TORONTO – L’Association canadienne des libertés civiles a été autorisée à intervenir devant la Cour suprême du Canada dans l’affaire Pepa c. Canada (ministre de la Citoyenneté et de l’Immigration).

Cette affaire porte sur la question de savoir si le droit de recours du titulaire d’un visa de résident permanent s’éteint lorsqu’un retard administratif indépendant de la volonté du titulaire du visa entraîne l’expiration de son visa.

Dans cette affaire, la Section d’appel de l’immigration a estimé que le titulaire d’un visa de résident permanent n’avait pas le droit de faire appel d’une mesure d’exclusion parce qu’au moment où la mesure d’exclusion a été prise, le visa avait expiré et le demandeur n’était plus titulaire d’un visa.

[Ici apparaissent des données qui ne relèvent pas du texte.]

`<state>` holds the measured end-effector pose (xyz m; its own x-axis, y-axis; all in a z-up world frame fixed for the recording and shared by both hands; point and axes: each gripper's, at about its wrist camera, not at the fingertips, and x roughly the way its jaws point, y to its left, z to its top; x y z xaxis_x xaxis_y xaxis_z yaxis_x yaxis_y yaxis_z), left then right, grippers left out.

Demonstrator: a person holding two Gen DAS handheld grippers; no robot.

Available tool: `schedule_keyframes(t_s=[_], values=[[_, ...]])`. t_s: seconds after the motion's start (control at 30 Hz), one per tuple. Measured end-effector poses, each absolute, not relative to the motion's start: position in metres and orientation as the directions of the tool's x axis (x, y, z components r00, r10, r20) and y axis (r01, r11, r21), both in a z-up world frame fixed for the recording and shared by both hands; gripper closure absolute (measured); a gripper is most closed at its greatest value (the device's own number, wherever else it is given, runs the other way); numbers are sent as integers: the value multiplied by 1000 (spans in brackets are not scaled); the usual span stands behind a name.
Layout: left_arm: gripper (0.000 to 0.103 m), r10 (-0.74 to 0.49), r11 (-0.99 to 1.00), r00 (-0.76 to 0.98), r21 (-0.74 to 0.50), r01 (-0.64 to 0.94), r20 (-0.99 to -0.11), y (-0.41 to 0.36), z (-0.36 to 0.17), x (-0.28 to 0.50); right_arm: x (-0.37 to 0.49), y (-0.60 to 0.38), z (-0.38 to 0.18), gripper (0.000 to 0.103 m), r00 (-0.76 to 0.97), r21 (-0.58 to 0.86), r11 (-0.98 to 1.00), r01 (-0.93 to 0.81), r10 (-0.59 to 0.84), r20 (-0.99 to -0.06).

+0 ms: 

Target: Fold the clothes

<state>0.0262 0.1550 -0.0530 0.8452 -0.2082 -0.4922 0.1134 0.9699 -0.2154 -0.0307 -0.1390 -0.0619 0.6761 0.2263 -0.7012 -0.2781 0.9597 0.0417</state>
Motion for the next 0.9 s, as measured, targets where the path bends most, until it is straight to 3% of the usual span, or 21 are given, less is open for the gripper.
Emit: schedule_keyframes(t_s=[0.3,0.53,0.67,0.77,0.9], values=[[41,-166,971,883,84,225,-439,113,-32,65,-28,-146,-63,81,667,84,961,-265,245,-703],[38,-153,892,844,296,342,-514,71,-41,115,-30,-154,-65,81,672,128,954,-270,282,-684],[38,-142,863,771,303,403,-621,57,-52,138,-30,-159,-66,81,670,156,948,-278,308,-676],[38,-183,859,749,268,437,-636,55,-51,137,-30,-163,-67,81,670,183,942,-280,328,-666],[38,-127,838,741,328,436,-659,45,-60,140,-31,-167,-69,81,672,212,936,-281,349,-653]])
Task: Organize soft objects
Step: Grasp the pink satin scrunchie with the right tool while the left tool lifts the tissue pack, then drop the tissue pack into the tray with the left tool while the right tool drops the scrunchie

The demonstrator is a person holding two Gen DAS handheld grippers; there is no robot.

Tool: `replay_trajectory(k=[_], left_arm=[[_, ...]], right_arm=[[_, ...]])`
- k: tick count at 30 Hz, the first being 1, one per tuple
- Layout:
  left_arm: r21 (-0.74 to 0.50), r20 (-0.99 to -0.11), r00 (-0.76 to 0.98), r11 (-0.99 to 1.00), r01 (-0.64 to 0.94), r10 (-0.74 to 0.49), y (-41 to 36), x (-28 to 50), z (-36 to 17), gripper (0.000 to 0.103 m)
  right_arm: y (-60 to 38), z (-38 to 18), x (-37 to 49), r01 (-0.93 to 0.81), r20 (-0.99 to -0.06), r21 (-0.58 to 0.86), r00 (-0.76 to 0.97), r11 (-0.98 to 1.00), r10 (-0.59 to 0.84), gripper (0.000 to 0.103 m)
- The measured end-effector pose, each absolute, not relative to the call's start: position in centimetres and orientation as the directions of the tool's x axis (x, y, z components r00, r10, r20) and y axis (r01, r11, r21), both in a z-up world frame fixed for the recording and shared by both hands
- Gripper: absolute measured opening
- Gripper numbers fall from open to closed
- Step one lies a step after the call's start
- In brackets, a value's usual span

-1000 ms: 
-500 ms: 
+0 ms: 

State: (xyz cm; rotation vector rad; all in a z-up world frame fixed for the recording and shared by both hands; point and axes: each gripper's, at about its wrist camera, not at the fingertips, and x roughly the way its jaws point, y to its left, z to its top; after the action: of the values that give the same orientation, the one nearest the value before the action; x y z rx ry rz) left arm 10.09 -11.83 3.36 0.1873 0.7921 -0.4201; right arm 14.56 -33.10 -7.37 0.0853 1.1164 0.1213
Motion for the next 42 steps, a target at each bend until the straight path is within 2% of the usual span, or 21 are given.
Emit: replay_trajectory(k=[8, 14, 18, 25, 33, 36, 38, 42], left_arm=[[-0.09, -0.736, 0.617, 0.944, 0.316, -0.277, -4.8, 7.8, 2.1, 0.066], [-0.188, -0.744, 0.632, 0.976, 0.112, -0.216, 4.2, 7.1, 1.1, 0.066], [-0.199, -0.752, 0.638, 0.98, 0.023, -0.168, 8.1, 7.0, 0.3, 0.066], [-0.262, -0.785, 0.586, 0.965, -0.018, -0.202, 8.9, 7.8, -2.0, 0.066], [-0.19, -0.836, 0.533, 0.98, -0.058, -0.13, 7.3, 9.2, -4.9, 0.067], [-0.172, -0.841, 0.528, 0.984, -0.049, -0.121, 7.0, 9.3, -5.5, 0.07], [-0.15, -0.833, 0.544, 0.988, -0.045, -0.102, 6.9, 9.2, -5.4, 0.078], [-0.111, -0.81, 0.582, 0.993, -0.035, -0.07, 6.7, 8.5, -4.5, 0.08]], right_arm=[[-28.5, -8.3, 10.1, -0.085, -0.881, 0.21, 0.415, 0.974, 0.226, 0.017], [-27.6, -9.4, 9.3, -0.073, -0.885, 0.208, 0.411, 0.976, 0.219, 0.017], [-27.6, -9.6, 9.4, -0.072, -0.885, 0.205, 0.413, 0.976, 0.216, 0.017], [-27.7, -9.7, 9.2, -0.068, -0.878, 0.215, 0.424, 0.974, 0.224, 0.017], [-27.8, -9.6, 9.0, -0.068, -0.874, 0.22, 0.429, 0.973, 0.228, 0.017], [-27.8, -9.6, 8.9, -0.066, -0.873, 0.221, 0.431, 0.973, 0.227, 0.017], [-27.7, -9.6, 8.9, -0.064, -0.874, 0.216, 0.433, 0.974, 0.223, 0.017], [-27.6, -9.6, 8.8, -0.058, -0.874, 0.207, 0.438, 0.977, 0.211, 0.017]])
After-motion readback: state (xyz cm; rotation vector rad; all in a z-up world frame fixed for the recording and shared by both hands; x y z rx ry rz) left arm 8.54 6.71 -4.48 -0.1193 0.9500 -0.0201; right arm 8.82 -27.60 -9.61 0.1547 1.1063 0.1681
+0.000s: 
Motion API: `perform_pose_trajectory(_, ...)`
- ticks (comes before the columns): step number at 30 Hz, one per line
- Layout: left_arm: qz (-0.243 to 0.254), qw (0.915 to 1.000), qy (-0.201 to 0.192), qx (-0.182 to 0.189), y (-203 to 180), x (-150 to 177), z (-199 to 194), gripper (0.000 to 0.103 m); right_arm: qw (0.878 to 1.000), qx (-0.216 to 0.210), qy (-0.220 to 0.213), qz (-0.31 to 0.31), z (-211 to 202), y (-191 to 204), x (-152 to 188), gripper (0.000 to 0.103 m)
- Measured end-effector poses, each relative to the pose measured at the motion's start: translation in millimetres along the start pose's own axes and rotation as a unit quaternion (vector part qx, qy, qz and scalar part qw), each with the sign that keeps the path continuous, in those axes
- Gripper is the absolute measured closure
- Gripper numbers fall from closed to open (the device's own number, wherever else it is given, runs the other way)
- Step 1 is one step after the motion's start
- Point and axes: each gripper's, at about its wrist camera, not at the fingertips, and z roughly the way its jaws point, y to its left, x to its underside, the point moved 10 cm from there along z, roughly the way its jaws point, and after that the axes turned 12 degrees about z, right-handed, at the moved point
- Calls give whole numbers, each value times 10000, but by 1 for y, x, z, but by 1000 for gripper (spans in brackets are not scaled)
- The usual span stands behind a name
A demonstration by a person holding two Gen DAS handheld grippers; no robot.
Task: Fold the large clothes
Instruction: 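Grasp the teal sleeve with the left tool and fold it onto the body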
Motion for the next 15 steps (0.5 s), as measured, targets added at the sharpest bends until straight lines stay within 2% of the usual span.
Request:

L’ACLC intervient dans cette affaire auprès de la Cour suprême du Canada afin de garantir un accès significatif à un droit d’appel statutaire dans les décisions juridictionnelles. L’ACLC soutient que les droits d’appel prévus par la loi doivent être interprétés conformément aux principes fondamentaux de l’État de droit et de l’équité procédurale.

L’ACLC est reconnaissante d’être représentée pro bono dans cette intervention par Nadia Effendi et Teagan Markin de BLG LLP.

À propos de l'Association canadienne des libertés civiles

L’ACLC est une organisation indépendante à but non lucratif qui compte des sympathisants dans tout le pays. Fondée en 1964, l’ACLC est une organisation nationale de défense des droits de l’homme qui s’engage à défendre les droits, la dignité, la sécurité et les libertés de toutes les personnes au Canada.